Having not seen the programme and knowing nothing about the BBC's charter, could I ask a question? Does the Longleat branding feature in the programme? - so that the viewer is made aware that the programme is just featuring Longleat, by means of keeper uniforms, vehicle branding, reference, and the like? If it does, then surely the repeated promotion of one commercial organisation, at the (potential) expense or detriment of its competitors, is actually 'broadcast advertising'. Many of the other series mentioned here which 'promoted' such, were made by commercial broadcasters, not a nationalised one. As gentle lemur says, there should be a difference - or should there?

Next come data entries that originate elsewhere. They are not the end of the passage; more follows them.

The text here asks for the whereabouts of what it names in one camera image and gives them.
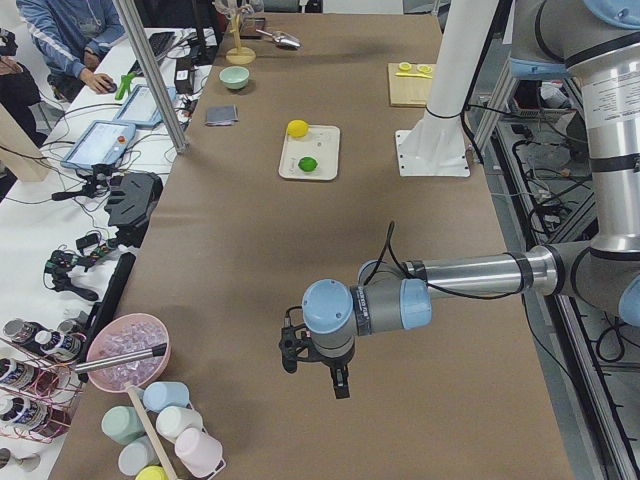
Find black device holder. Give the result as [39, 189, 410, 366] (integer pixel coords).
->
[104, 172, 163, 249]

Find white rabbit tray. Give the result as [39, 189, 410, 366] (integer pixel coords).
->
[278, 125, 341, 181]

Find blue teach pendant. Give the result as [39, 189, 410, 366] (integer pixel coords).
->
[113, 84, 162, 128]
[60, 120, 136, 172]

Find wooden cutting board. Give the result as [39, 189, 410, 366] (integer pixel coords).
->
[387, 62, 435, 107]

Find metal scoop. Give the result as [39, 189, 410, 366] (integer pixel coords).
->
[257, 29, 302, 50]

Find white cup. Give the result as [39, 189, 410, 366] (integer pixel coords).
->
[155, 406, 204, 444]

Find yellow lemon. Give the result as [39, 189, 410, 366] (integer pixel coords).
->
[286, 119, 310, 138]

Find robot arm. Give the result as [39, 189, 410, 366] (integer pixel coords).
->
[279, 1, 639, 398]

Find pink cup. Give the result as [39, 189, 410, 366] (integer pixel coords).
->
[174, 427, 226, 478]

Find aluminium frame post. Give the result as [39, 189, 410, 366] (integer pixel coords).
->
[114, 0, 187, 154]

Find yellow cup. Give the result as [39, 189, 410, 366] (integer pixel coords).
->
[135, 465, 169, 480]

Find wooden mug tree stand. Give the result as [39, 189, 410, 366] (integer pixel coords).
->
[226, 6, 256, 65]

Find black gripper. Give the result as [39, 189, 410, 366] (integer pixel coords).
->
[278, 307, 355, 399]

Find light blue cup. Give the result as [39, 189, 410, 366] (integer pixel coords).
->
[143, 381, 190, 413]

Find grey blue cup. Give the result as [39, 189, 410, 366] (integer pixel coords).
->
[118, 436, 160, 477]

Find green lime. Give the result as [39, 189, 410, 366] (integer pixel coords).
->
[297, 156, 318, 173]

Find metal tongs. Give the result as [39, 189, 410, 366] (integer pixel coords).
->
[71, 343, 168, 374]

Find mint green cup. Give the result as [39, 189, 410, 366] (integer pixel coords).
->
[101, 406, 145, 446]

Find pink bowl with ice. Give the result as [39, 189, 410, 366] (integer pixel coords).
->
[86, 313, 171, 393]

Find yellow plastic knife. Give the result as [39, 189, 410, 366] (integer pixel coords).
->
[394, 72, 433, 79]

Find copper wire bottle rack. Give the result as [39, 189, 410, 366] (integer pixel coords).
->
[1, 339, 83, 443]

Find mint green bowl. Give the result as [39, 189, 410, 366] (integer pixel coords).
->
[219, 66, 250, 90]

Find seated person in blue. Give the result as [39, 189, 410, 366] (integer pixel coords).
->
[16, 0, 124, 102]

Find grey folded cloth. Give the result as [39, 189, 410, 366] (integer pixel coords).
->
[205, 105, 238, 126]

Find black framed tray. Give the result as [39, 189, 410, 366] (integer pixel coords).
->
[240, 17, 266, 40]

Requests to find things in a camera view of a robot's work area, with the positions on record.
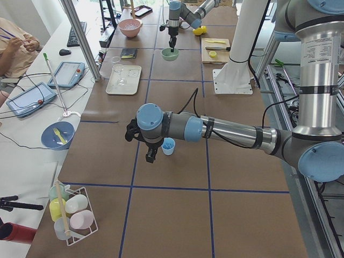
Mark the clear wine glass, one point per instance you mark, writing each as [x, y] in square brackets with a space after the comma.
[118, 69]

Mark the blue bowl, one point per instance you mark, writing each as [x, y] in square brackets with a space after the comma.
[51, 141]

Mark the wooden rack handle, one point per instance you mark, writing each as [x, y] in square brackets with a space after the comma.
[62, 209]

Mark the grey folded cloth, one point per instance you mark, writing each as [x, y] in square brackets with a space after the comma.
[128, 53]

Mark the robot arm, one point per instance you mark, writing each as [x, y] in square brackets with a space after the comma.
[314, 147]
[179, 10]

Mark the pink cup in rack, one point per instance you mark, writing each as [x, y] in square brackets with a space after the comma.
[82, 220]

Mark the aluminium frame post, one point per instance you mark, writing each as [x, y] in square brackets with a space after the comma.
[71, 13]

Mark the wooden cutting board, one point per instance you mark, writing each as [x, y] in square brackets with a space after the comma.
[222, 56]

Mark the whole yellow lemon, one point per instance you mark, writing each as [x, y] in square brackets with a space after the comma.
[197, 31]

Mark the white mounting column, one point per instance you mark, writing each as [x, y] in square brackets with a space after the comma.
[234, 77]

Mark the lemon half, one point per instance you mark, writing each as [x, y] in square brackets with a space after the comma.
[212, 54]

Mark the yellow plastic knife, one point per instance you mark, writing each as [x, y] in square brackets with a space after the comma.
[216, 41]

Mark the black computer mouse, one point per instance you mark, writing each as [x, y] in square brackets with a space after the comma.
[64, 52]

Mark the small clear glass dish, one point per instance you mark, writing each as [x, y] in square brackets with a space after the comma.
[115, 59]

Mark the near blue tablet pendant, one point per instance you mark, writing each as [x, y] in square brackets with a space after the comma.
[31, 100]

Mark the translucent cup in rack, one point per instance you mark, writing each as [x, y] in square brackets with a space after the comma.
[59, 229]

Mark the black tray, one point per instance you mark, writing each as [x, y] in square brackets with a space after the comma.
[141, 11]

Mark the metal handled knife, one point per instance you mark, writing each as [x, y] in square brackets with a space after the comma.
[227, 49]

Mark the light blue plastic cup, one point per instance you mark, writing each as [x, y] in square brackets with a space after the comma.
[168, 146]

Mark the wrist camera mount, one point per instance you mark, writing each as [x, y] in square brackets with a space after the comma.
[163, 27]
[133, 131]

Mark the white wire cup rack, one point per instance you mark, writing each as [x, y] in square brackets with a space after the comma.
[78, 235]

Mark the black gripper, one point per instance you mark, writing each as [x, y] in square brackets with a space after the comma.
[171, 32]
[151, 147]

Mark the cream bear tray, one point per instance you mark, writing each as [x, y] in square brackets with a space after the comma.
[131, 74]

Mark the far blue tablet pendant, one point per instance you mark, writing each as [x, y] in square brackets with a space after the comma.
[69, 74]

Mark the yellow cup in rack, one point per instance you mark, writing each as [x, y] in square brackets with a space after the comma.
[54, 208]

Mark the wooden paper towel stand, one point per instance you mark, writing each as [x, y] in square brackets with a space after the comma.
[132, 8]

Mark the metal rod green tip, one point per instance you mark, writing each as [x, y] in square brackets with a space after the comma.
[66, 112]

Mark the green ceramic bowl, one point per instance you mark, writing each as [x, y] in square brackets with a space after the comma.
[169, 54]

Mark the blue tablet pendant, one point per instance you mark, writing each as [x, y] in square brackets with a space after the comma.
[69, 74]
[31, 100]

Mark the yellow plastic fork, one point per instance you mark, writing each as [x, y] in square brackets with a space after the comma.
[59, 135]

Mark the black tripod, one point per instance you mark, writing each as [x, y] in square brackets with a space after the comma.
[8, 203]

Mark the pink bowl with ice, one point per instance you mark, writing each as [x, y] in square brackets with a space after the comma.
[130, 27]

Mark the white cup in rack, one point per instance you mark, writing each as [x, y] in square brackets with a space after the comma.
[76, 203]

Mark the green cup in rack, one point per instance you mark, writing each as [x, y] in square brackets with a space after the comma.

I'm not entirely sure what point you're trying to make here but if it's assumed the showing of branding equals "the repeated promotion of one commercial organisation, at the (potential) expense or detriment of its competitors, is actually 'broadcast advertising'" then the BBC would be able to do very little in the way of broadcasting.
Any Match Of The Day programme could be considered as the repeated promotion of Premiership football clubs over others (and lets not get into the advertising hoardings shown when matches are televised). Any series long formatted programme could be classed as advertising by your criteria -would you want all logos covered and the name of the zoo kept a mystery? As well as impractical it'd be a little absurd, especially if extended to similar "fly on the wall" programmes.
Personally, I think any positive programme on zoos (BBC or otherwise) benefits all zoos. Sure, the featured zoo may become slightly more of a destination zoo but most members of the public are still going to visit their nearest zoo (assuming it provides a positive experience) rather than traipse a long way to Longleat.
As an aside, Longleat have long been masters of promoting/pushing themselves and their advertising gets everywhere. I swear I've seen their brochures at Teebay servives on the way to Scotland and I've definitely seen their brochures in a Tourist Information Centre in Louth -over 200 miles and four and a half hours away.